Héritages d’orfèvres
Par Amélie Ringeade
Dans un atelier d’orfèvre, tout est conçu pour ne pas perdre un milligramme de métal précieux. Le sol est couvert de caillebotis pour ne pas marcher sur les particules tombées au sol, qui s’incrusteraient alors dans la semelle des chaussures. Les tables en chêne massif sont disposées au bord des fenêtres pour profiter de la lumière du jour. Sous chaque alvéole de travail, un cuir d’établi en peau de chamois permet de récupérer tout ce qui peut éventuellement tomber. Souvent, le travail de l’or se fait dans les maisons, et la poussière d’or s’incruste partout, dans les rideaux, sur les meubles et la tapisserie. «Tous les dix ans environ, l’ensemble du mobilier est brûlé pour extraire le métal précieux. Cela permet de récupérer jusqu’à 12 kilogrammes d’or», précise Fabienne Texier, conservatrice du musée de Niort et commissaire de l’exposition temporaire Le bijou régional, une spécialité niortaise. Elle se souvient de l’acquisition par le musée ethnographique du Donjon de l’atelier Fromentin en 1992. «Cet atelier, créé au XIXe siècle par l’orfèvre Charles Quantin, ressemblait toujours aux descriptions faites dans l’Encyclopédie de Diderot et D’Alembert (1751 et 1772). Les outils et techniques sont restées les mêmes pendant plus de deux siècles !»
Découverte inattendue
Un moment fort de cette acquisition fut la découverte de près d’un millier de matrices, des moules à bijou taillés dans du plomb. Souvent, lorsqu’elles ne sont plus utilisées, elles sont données à des ferrailleurs. La conservatrice du musée avait tout de même la conviction qu’elle pourrait en retrouver dans les espaces de vie et de travail de l’orfèvre. Elle est retournée plusieurs fois fouiller l’atelier, la cave et les différentes pièces de la maison. Elle a fini par chercher dans la buanderie qui servait de stock à de nombreux objets éclectiques. En déplaçant toute la réserve de pommes de terre annuelle du nouveau propriétaire, elle y a trouvé la caisse remplie de matrices. Le transport de ces objets a ensuite nécessité toute une organisation logistique, en effet une matrice pouvant faire huit kilogrammes, le poids de l’ensemble est de plusieurs tonnes.
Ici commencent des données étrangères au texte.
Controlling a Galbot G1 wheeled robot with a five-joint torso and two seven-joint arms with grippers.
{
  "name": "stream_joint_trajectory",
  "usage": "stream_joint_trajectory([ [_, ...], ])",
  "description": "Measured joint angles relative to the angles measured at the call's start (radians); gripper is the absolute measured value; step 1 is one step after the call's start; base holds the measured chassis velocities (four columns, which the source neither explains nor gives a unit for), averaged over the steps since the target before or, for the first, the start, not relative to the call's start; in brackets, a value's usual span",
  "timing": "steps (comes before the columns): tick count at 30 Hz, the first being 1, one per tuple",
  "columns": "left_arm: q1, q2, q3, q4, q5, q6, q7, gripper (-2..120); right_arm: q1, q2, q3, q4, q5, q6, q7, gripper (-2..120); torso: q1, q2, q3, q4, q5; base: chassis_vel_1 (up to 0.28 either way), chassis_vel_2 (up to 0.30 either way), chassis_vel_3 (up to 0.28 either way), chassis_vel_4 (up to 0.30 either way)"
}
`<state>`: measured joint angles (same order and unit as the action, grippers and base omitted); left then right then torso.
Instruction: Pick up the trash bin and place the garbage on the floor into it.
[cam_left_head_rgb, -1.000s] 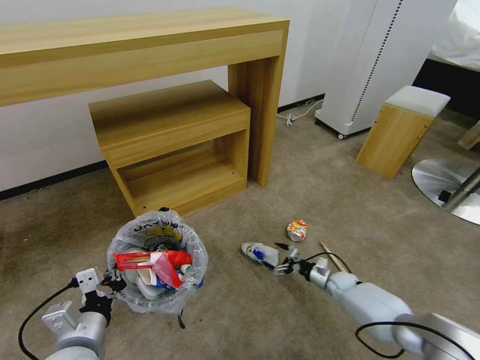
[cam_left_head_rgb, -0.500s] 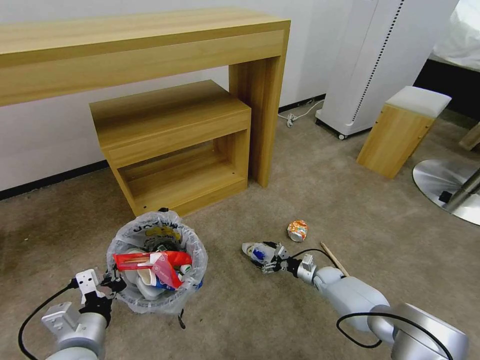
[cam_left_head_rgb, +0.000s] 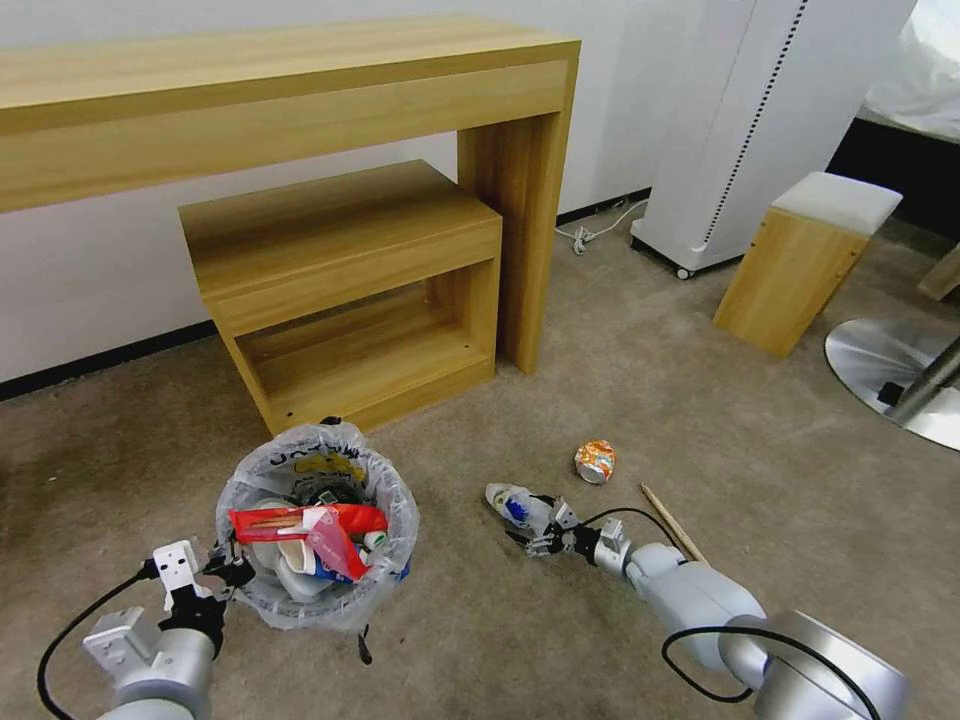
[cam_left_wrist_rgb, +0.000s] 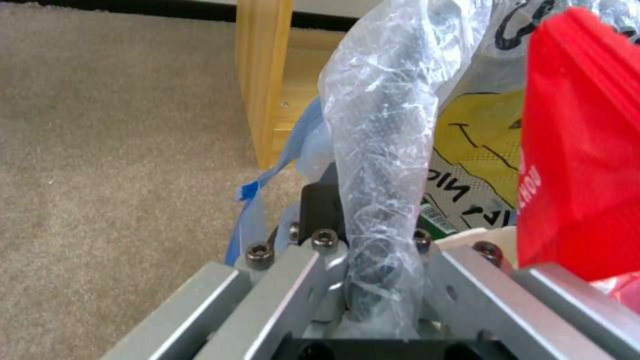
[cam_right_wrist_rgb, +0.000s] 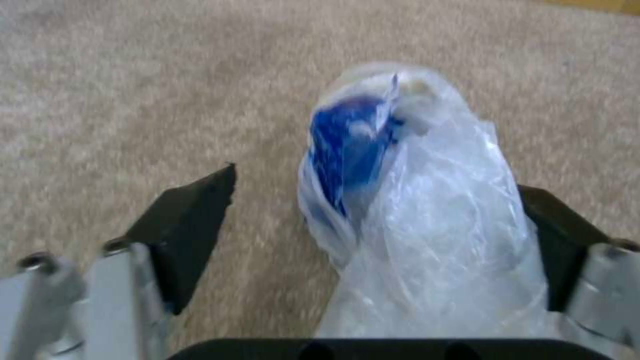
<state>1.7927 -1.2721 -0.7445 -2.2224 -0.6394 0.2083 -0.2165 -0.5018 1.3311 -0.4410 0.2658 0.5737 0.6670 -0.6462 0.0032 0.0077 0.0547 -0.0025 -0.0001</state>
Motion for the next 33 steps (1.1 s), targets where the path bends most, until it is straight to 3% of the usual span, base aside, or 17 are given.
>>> stream_joint_trajectory([
  [2, 0.001, 0.000, -0.001, -0.001, 0.000, 0.000, 0.000, 1, 0.000, 0.003, 0.004, -0.003, -0.003, 0.002, 0.000, 80, 0.000, 0.000, 0.000, 0.0000, 0.0001, 0.000, 0.000, 0.000, 0.000],
  [3, 0.001, -0.001, -0.001, -0.001, 0.000, -0.002, 0.000, 1, 0.000, 0.005, 0.008, -0.004, -0.006, 0.005, 0.000, 72, 0.000, 0.000, 0.000, 0.0001, 0.0001, 0.000, 0.000, 0.000, 0.000],
  [12, -0.002, -0.001, 0.000, 0.005, -0.006, -0.006, 0.000, 1, -0.008, -0.003, 0.022, 0.007, -0.009, 0.018, -0.003, 43, 0.000, 0.000, 0.000, 0.0001, 0.0001, 0.000, 0.000, 0.000, 0.000],
  [14, -0.006, 0.001, 0.000, 0.008, -0.010, -0.006, 0.000, 1, -0.017, -0.011, 0.028, 0.015, -0.009, 0.022, -0.005, 32, 0.000, 0.000, 0.000, 0.0000, 0.0001, 0.000, 0.000, 0.000, 0.000],
  [16, -0.007, 0.002, 0.000, 0.009, -0.011, -0.006, 0.000, 1, -0.018, -0.013, 0.029, 0.016, -0.009, 0.024, -0.006, 30, 0.000, 0.000, 0.000, 0.0000, 0.0000, 0.000, 0.000, 0.000, 0.000],
  [18, -0.012, 0.002, 0.003, 0.014, -0.012, -0.007, -0.001, 1, -0.025, -0.021, 0.038, 0.027, -0.009, 0.030, -0.013, 17, 0.000, 0.000, 0.000, 0.0000, 0.0001, 0.000, 0.000, 0.000, 0.000],
  [20, -0.013, 0.002, 0.003, 0.014, -0.013, -0.007, -0.001, 1, -0.025, -0.022, 0.038, 0.028, -0.009, 0.030, -0.013, 15, 0.000, 0.000, 0.000, 0.0000, 0.0001, 0.000, 0.000, 0.000, 0.000],
  [22, -0.016, 0.002, 0.004, 0.017, -0.013, -0.007, -0.002, 1, -0.035, -0.041, 0.041, 0.057, -0.002, 0.035, -0.022, 2, 0.000, 0.000, 0.000, 0.0000, 0.0002, 0.000, 0.000, 0.000, 0.000],
  [24, -0.017, 0.003, 0.004, 0.017, -0.013, -0.007, -0.002, 1, -0.037, -0.044, 0.042, 0.063, 0.002, 0.036, -0.023, 0, 0.000, 0.000, 0.000, 0.0000, 0.0001, 0.000, 0.000, 0.000, 0.000],
  [26, -0.018, 0.004, 0.004, 0.022, -0.013, -0.007, -0.002, 1, -0.046, -0.067, 0.041, 0.109, 0.027, 0.041, -0.036, 0, 0.000, 0.000, 0.000, -0.0001, 0.0002, 0.000, 0.000, 0.000, 0.000],
  [30, -0.021, 0.007, 0.000, 0.039, -0.012, -0.007, -0.003, 1, -0.074, -0.195, 0.011, 0.337, 0.157, 0.040, -0.034, 0, 0.000, 0.000, 0.000, 0.0002, 0.0004, 0.000, 0.000, 0.000, 0.000],
  [31, -0.021, 0.007, 0.000, 0.039, -0.012, -0.007, -0.003, 1, -0.074, -0.195, 0.011, 0.337, 0.157, 0.040, -0.034, 0, 0.000, 0.000, 0.000, 0.0002, 0.0004, 0.000, 0.000, 0.000, 0.000],
  [33, -0.025, 0.014, -0.003, 0.048, -0.012, -0.007, -0.004, 1, -0.081, -0.287, 0.001, 0.489, 0.210, 0.034, -0.013, 0, 0.000, 0.000, 0.000, -0.0007, -0.0003, 0.000, 0.000, 0.000, 0.000],
])
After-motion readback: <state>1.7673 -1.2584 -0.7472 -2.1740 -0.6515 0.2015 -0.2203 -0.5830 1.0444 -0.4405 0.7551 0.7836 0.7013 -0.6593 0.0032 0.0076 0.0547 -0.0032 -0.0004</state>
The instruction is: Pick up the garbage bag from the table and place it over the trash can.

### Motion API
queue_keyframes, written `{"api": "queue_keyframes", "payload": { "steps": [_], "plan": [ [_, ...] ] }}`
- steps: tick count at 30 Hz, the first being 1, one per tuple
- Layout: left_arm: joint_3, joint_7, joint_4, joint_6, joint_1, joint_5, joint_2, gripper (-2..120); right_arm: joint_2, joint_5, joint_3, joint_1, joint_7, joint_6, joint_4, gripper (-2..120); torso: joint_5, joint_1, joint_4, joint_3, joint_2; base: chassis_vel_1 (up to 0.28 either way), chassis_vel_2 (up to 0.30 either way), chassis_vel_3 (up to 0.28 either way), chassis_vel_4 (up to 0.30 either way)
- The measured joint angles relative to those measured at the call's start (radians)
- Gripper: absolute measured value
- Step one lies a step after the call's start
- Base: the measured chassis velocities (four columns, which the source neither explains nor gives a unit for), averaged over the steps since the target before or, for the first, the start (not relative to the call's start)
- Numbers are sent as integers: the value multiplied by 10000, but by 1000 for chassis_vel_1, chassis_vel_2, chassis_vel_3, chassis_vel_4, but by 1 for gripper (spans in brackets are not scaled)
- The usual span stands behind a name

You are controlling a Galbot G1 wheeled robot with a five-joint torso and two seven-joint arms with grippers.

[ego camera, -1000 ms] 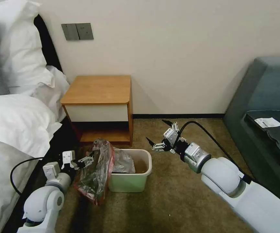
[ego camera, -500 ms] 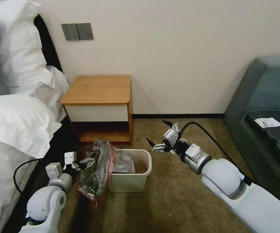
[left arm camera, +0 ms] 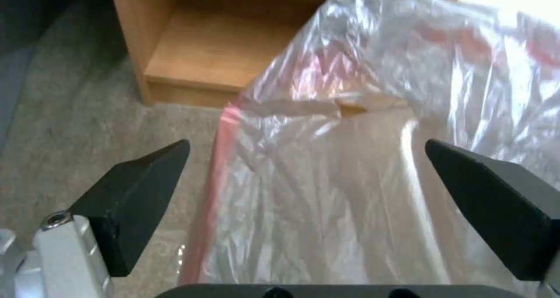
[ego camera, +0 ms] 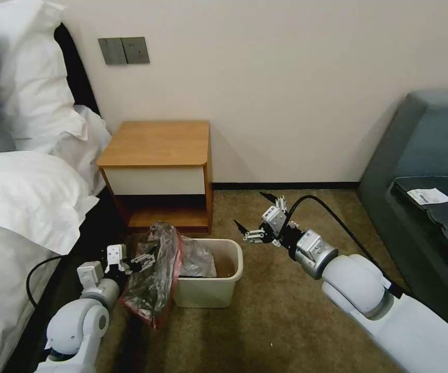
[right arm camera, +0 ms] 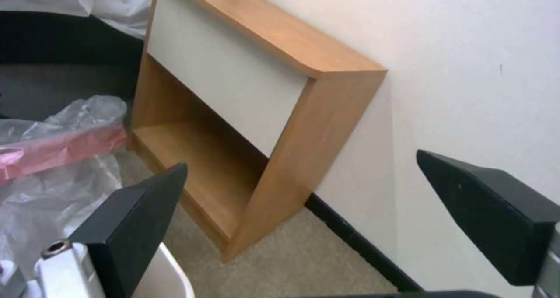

Dès le XVIe siècle, l’orfèvrerie s’implante à Niort. Mais la période d’activité la plus importante est le XVIIIe siècle avec plus de cinquante orfèvres. Au musée Bernard d’Agesci, l’exposition présente une partie de ses collections pour rappeler cette spécialité oublié de la ville. «Il s’agit de présenter un savoir-faire et aborder les sciences et techniques, il y a aussi une grande dimension d’ethnographie, et évidemment c’est une exposition d’objets d’art.»
L’arrivée de la porcelaine en Europe modifie la production des orfèvres, la vaisselle en argent n’est plus essentielle, la production se diversifie donc avec des ornements de meubles et de vêtements. Le bijou se démocratise. Cet objet précieux et populaire à la fois est chargé d’une symbolique forte. Chaque étape de la vie est représentée par une nouvelle pièce. Les formes particulières selon les régions permettent aussi d’affirmer une appartenance locale. «On ne dit pas son statut, on le montre.» L’importance du bijou étant la symbolique, les bagues sont rarement serties de pierres précieuses et parfois les paysans les plus pauvres pouvaient fabriquer leur bijou avec de la paille dont la couleur dorée symbolise l’or.
Avec la Première Guerre mondiale, la culture change, le bijou perd de son intérêt. Fromentin qui rachète la maison Quantin-Aubineau en 1925, adapte sa pratique à la culture du XXe siècle. Il diversifie ses produits, apparaissent alors des dés à coudre, coupe-papiers et toutes sortes d’objets du quotidien. Il continue de proposer des bijoux régionaux dans toute la France. Cela satisfait une nouvelle clientèle qui, avec le début des congés payés, recherche des souvenirs et cadeaux de vacances.
L’exposition montre plusieurs tableaux pour illustrer la manière dont étaient portés les vêtements et bijoux. «La plupart sont peint par des artistes très peu connus, en général nous ne gardons pas ces tableaux pour la qualité de la peinture mais plus comme des documents d’archives. Ils nous permettent de voir des portraits de personnes qui ne sont pas issues d’une haute classe de la société.» Le manque d’intérêt pour ces tableaux rend leur conservation parfois difficile, la création de l’exposition a permis de financer la restauration de dix d’entre eux.
L’exposition “Le bijou régional, une spécialité niortaise” est à visiter jusqu’au 10 janvier 2021 au musée Bernard d’Agesci à Niort. Ouverture au public tous les jours sauf le lundi.